The Birmingham airport has ''very few vacancies, if any, right now.''

Hardy foresees no effect on air passenger traffic in the Magic City as the air security agency allows field directors at each airport to recruit and hire their staffs. Some airports have told TSA they fear longer lines and crowded terminals will develop this summer if they are unable to fill vacancies and become more short-staffed.

Los Angeles International said it has 2,001 screeners and 120 positions to fill. It estimates being down 300 screeners at the height of summer travel. A Wall Street Journal report indicated the Orlando airport will have three-hour waits if its vacant spots are not filled.

''There's a lot of misinformation going on out there,'' Atlanta-based TSA spokesman Chris White said Tuesday. ''I checked with everyone I know at Orlando - airport and TSA - and on our very, very worse day, we expect a 45-minute wait.''

He said TSA is confident that by moving from a centrally based hiring system to a local one, it will be able to better manage the number of employees at each airport. ''No one knows the local area better than our local officials,'' he said.

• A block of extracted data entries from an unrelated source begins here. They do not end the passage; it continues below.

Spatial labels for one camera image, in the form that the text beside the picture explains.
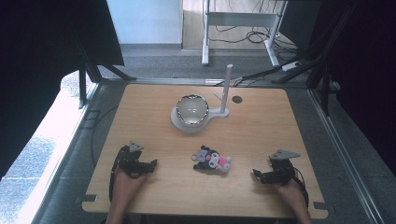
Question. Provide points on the person's left hand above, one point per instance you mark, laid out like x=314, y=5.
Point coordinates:
x=127, y=185

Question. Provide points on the dark curtain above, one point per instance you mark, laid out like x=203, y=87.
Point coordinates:
x=37, y=62
x=367, y=77

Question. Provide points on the round dark table grommet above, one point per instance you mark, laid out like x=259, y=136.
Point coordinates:
x=237, y=100

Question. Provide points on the black and pink plush toy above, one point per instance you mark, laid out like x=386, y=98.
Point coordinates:
x=211, y=161

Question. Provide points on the white metal desk frame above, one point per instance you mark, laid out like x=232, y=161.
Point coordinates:
x=239, y=19

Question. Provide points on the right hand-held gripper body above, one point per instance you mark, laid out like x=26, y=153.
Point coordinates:
x=281, y=169

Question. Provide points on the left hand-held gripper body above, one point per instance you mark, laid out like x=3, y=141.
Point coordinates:
x=129, y=161

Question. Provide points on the white stand with round base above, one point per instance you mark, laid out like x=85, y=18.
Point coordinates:
x=224, y=93

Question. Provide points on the shiny silver bowl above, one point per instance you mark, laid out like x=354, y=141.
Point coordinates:
x=192, y=109

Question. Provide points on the black metal stand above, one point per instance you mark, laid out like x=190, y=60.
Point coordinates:
x=90, y=70
x=320, y=62

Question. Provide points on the person's right hand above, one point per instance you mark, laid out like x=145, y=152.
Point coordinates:
x=289, y=193

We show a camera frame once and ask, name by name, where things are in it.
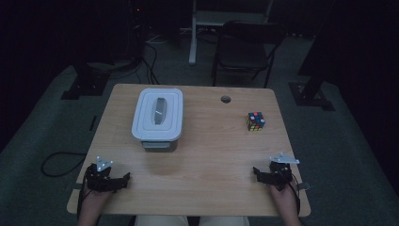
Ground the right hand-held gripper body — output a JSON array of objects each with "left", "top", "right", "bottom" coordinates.
[{"left": 266, "top": 153, "right": 300, "bottom": 191}]

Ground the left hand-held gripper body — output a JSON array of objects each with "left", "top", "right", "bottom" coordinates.
[{"left": 84, "top": 155, "right": 120, "bottom": 193}]

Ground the transparent grey storage box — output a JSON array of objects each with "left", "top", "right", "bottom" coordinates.
[{"left": 140, "top": 138, "right": 180, "bottom": 153}]

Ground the multicoloured puzzle cube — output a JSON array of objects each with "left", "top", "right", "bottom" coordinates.
[{"left": 247, "top": 111, "right": 266, "bottom": 132}]

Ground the white storage box lid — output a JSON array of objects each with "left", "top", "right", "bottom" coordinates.
[{"left": 131, "top": 88, "right": 184, "bottom": 142}]

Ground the person's left hand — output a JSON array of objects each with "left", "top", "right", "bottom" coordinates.
[{"left": 81, "top": 187, "right": 114, "bottom": 217}]

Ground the person's right hand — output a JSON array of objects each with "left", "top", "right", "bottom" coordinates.
[{"left": 270, "top": 184, "right": 299, "bottom": 215}]

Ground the grey tape strip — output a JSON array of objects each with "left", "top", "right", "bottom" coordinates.
[
  {"left": 64, "top": 183, "right": 87, "bottom": 192},
  {"left": 294, "top": 181, "right": 312, "bottom": 192}
]

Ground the black stand with square base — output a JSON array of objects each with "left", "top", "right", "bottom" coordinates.
[
  {"left": 288, "top": 0, "right": 336, "bottom": 112},
  {"left": 59, "top": 61, "right": 111, "bottom": 101}
]

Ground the grey round stand base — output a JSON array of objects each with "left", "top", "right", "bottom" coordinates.
[{"left": 87, "top": 59, "right": 139, "bottom": 73}]

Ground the black folding chair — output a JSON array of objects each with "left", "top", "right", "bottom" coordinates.
[{"left": 211, "top": 20, "right": 288, "bottom": 89}]

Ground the dark equipment tower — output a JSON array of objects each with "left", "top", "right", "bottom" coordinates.
[{"left": 125, "top": 0, "right": 149, "bottom": 64}]

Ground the left hand-held gripper cable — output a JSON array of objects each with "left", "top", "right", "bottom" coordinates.
[{"left": 76, "top": 175, "right": 89, "bottom": 220}]

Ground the hand-held gripper cable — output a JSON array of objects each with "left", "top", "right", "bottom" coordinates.
[
  {"left": 287, "top": 178, "right": 303, "bottom": 218},
  {"left": 76, "top": 175, "right": 89, "bottom": 220}
]

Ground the right hand-held gripper cable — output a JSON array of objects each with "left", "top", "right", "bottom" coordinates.
[{"left": 287, "top": 178, "right": 303, "bottom": 218}]

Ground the black looped floor cable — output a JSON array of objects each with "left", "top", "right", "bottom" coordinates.
[{"left": 40, "top": 152, "right": 88, "bottom": 178}]

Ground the black floor cables bundle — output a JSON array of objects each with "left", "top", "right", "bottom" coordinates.
[{"left": 135, "top": 40, "right": 162, "bottom": 86}]

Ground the white metal desk frame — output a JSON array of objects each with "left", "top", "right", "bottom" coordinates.
[{"left": 187, "top": 0, "right": 275, "bottom": 66}]

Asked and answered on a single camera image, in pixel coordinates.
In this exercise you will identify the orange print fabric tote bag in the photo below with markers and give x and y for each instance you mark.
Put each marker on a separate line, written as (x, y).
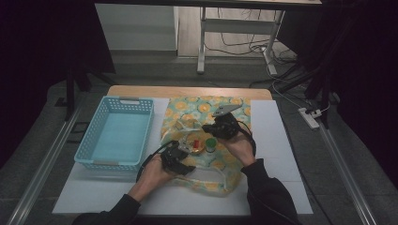
(187, 108)

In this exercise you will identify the person's left hand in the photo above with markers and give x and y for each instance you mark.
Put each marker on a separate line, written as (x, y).
(151, 178)

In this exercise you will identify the white power strip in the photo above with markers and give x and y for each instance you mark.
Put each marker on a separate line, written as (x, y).
(308, 118)

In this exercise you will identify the white metal desk frame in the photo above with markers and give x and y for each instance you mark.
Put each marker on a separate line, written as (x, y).
(237, 26)

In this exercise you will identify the small jar with green lid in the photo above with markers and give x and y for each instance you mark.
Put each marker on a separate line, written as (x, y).
(211, 144)

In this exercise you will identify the person's right hand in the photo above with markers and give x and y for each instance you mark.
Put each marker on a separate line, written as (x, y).
(239, 148)

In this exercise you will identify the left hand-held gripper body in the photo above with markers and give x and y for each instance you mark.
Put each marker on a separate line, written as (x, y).
(172, 156)

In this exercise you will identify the white table mat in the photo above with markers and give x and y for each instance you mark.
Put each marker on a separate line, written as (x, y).
(275, 150)

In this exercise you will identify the black metal stand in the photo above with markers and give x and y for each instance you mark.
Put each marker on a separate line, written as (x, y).
(70, 93)
(322, 90)

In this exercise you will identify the white cabinet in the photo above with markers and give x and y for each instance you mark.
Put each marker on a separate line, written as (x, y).
(137, 28)

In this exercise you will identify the round tin with red centre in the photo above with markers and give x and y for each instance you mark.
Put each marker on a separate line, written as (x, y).
(197, 144)

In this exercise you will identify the aluminium rail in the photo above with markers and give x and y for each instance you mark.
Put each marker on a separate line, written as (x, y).
(344, 175)
(43, 168)

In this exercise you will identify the light blue plastic basket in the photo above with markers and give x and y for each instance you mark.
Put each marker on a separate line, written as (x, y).
(115, 140)

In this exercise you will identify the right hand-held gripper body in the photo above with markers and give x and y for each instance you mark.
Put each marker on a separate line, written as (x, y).
(225, 126)

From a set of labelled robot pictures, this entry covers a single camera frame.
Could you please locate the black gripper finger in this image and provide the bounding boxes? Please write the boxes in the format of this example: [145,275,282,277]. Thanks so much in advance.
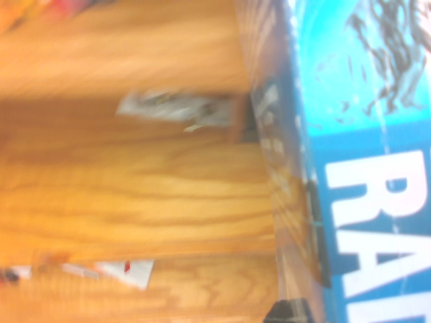
[265,297,314,323]

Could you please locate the blue cover paperback book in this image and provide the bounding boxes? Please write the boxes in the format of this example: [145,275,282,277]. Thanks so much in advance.
[234,0,431,323]

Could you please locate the white book red marks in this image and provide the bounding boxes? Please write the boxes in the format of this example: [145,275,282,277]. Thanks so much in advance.
[62,258,156,291]

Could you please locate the wooden bookshelf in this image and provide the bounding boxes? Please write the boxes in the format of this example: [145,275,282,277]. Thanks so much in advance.
[0,0,324,323]

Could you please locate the grey white magazine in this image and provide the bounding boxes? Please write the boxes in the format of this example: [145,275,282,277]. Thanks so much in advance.
[115,89,234,133]

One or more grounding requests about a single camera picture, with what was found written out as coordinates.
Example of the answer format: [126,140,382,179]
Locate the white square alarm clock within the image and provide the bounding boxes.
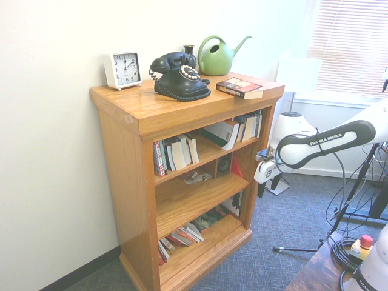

TSA Assistant Secretary Kip Hawley testified before a U.S. Senate committee April 4 that the hiring change gives each federal security director more flexibility in hiring and creating the best security system for their airports. He said the change will help with retaining quality officers.

Though TSA in March began switching from a national staffing contractor to local direct hiring, some teams haven't yet been given the staff, equipment or space to hire new screeners, the Wall Street Journal reported. Many airports, including Birmingham's, are still waiting to receive electronic fingerprinting equipment to run background checks on applicants.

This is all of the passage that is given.